Betsy Bell, do not have Josh Gardner.
“It will be your undoing, darling girl.” Josh moved his hands from my shoulders up my neck to hold my face. His fingers pressed
against the comb at the back of my head and I felt the silver prongs dig into my scalp. “I implore you, ignore the mean foreboding
of this demon.” The love in his face was certain and I did wish to have it, but I was too afraid.
“Josh, be thoughtful of the matter. How can I marry you? Our future would be so afflicted as to resemble my father’s last
days. Many times this Being has told the truth and I fear horrible affliction might come from our union. I cannot marry you,
for I cannot cause you torment. I love you, before the eyes of the Lord, you know I love you, as I have opened every part
of myself to you.” I ceased speaking, for a dark expression I did not like was settling on Josh’s features. He did not understand
me.
“You have indeed. You cannot mean to refuse me now.” He slid his thumbs under my chin and tilted my face up as though he would
kiss me, but did not.
“Dear Josh, it is because I love you, I
must say no,
we cannot marry.” I managed to speak the words despite the voice inside me crying, yes, say yes, say yes.

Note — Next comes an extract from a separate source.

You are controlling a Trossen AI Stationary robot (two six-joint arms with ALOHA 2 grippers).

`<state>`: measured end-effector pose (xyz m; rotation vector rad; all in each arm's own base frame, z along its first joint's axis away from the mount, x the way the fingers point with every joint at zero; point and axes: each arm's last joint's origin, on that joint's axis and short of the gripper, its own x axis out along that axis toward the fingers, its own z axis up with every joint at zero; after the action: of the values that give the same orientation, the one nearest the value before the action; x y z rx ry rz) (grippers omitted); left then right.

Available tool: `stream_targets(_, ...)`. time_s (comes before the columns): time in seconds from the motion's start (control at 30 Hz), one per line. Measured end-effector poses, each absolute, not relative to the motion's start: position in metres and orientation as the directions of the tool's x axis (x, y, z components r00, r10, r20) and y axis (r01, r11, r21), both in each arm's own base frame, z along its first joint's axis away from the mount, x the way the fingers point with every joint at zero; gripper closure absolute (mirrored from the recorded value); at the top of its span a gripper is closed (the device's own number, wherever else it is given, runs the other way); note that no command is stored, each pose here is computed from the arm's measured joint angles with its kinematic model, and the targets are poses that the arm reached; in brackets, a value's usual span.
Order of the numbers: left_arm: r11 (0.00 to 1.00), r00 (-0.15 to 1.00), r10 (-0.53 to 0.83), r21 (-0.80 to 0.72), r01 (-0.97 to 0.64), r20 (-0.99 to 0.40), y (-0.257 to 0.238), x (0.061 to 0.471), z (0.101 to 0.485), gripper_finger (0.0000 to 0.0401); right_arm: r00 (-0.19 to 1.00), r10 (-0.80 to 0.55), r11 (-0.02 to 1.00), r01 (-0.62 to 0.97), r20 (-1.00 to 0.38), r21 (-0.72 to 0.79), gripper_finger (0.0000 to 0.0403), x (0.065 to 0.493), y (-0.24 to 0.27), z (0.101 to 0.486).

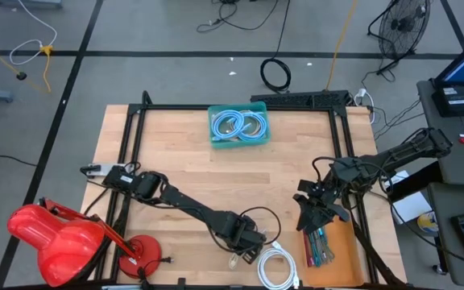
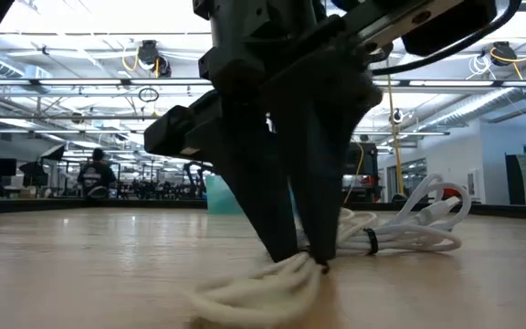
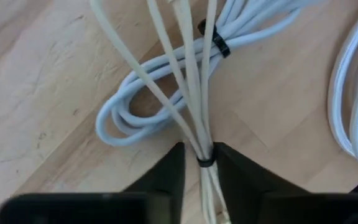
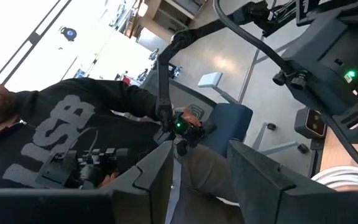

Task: Pick & Place USB Port
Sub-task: Put the brown charger cable into the orange bin

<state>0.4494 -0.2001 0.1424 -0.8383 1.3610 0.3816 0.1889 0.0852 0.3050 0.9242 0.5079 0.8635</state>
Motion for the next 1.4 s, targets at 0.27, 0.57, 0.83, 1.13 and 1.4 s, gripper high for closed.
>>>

“Betsy Bell, if this is your true answer to my proposal I will go from here and never more will see you. I know not what else
there may be for me in life … I fear there may be nothing, for you have been my dearest hope, the adoration of my soul. Say
you will reconsider.” Josh allowed his fingers gently to caress my neck and I swallowed.

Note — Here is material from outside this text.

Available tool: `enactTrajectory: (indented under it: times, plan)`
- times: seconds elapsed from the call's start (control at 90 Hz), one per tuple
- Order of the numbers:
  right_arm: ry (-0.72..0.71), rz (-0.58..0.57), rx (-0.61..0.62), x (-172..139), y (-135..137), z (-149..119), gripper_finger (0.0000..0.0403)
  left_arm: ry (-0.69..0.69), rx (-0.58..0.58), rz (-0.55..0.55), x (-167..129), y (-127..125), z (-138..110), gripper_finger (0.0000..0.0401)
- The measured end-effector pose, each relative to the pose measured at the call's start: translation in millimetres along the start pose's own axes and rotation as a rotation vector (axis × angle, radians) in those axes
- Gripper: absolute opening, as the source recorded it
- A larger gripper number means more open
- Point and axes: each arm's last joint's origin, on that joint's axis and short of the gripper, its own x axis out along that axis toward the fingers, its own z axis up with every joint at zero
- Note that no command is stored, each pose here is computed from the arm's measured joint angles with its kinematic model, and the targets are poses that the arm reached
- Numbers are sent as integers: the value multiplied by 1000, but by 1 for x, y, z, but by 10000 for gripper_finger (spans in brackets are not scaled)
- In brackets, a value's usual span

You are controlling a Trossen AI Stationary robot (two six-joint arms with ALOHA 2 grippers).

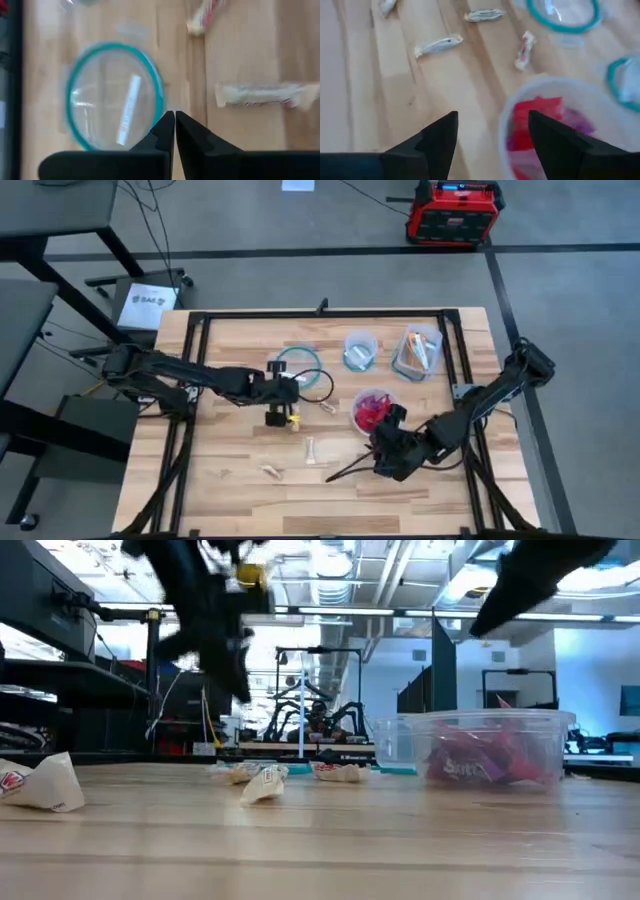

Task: Sort candy
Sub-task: Close the big round transparent bin

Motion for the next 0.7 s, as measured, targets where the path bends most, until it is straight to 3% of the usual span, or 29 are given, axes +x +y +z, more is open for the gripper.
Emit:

“I could not forgive myself if I were to cause a painful future to be yours,” I answered him, turning my eyes to the ground.
“Betsy, you know not the future nor its course.” Josh slipped his hands around my shoulders.

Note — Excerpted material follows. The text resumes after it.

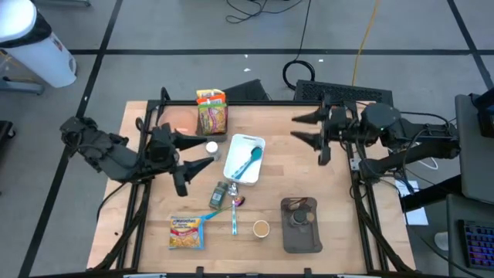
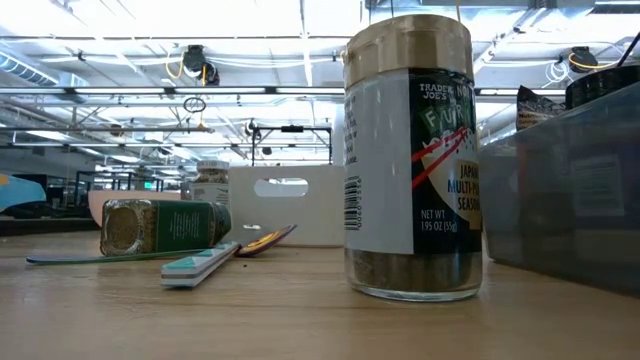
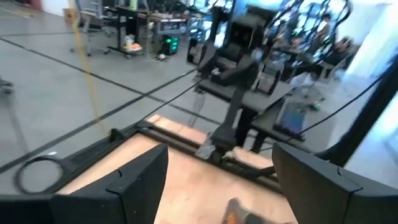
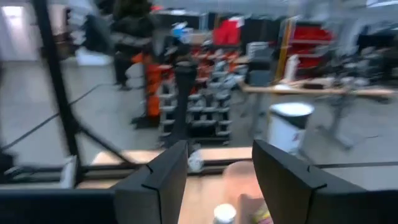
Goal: Pick & Place Food Item
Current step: Put the green seasoning bottle into the bottom black bin
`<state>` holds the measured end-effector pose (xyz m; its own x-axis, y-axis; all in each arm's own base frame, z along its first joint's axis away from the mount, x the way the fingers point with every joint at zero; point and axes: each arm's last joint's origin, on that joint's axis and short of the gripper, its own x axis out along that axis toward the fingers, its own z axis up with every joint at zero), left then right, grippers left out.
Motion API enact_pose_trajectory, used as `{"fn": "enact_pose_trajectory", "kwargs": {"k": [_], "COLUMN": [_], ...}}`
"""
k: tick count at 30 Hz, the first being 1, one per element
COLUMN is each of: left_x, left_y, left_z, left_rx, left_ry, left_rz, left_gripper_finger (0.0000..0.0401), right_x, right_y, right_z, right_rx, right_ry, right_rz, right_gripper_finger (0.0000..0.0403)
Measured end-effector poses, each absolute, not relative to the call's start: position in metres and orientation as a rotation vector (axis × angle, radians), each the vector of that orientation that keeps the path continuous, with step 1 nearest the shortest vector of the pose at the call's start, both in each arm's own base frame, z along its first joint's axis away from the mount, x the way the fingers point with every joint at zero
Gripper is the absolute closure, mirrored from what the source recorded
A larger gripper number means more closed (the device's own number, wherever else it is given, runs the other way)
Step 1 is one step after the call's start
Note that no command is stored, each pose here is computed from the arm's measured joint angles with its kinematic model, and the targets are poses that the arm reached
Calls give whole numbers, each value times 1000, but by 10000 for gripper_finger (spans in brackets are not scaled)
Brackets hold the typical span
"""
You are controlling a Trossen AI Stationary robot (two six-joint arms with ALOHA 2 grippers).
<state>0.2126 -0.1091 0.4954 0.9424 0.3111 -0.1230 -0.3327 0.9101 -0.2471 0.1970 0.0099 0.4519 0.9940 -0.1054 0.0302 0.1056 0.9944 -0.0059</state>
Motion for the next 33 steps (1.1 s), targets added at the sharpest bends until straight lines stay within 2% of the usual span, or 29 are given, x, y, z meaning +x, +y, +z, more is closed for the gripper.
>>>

“I know the Spirit knows, and you have heard how it commands me.” I wished he could see it as I did.
“That creature of the damned knows nothing of my love for you.”
“Josh, you do not understand!” I shook my head with frustration and he let go of me, dropping his hands to his sides.
“I understand.” He nodded his head and I could see he was angry with me. “I understand you are finished with our love.”
“No …”
“Betsy, if you do not intend to marry me, I will leave you now and never see you more.”
“How can you? Do you not love me as you said?”
“I do. I love you and wish to sanctify our covenant together, but what
you
wish, I cannot do, for I feel it is unkind of you not to accept my worthy proposal.” He raised the back of his left hand
and touched my cheek and lips, with confidence and longing. I knew not how to answer him for he had turned abruptly sensitive
and calm. I had the momentary sense he knew something I did not, and I ought to trust him, but I could not be certain. I wondered
fiercely what it was he knew.
“What shall I tell the others?” I asked, stalling for time while I tried to think of how our disagreement could be resolved.
“You must tell them you are free of me if you will not allow our marriage.” He turned to walk away and I noticed the light
gray wool he wore was exactly the color of the elms that had sheltered us. My eyes filled with the red light of the waving
sassafras and tears and I moved to run after him.
“Wait!” I called, but a thick white fog descended on the bank, and I could see nothing but ribbons of mist. I looked for Josh,
but he had disappeared into the cloud. I tried to find the path we had taken, but I could not. Trees appeared where I thought
there were none, blocking my progress. I cried out loud, what have I done?
Betsy Bell, do not have Josh Gardner.
I caught my beautiful dress on a stinging nettle as I moved between the elms and I knew it would be ruined, but I did not
care. I stopped tripping through the fog and sank to my knees, giving my forehead to the ground. I listened to the river and
tears rolled from my eyes onto the purslane and violets. I could not have Josh Gardner for my love, and all our tender moments
shared were over. I thought of Father and his dying face and I cried harder for my losses; my father and my own true love.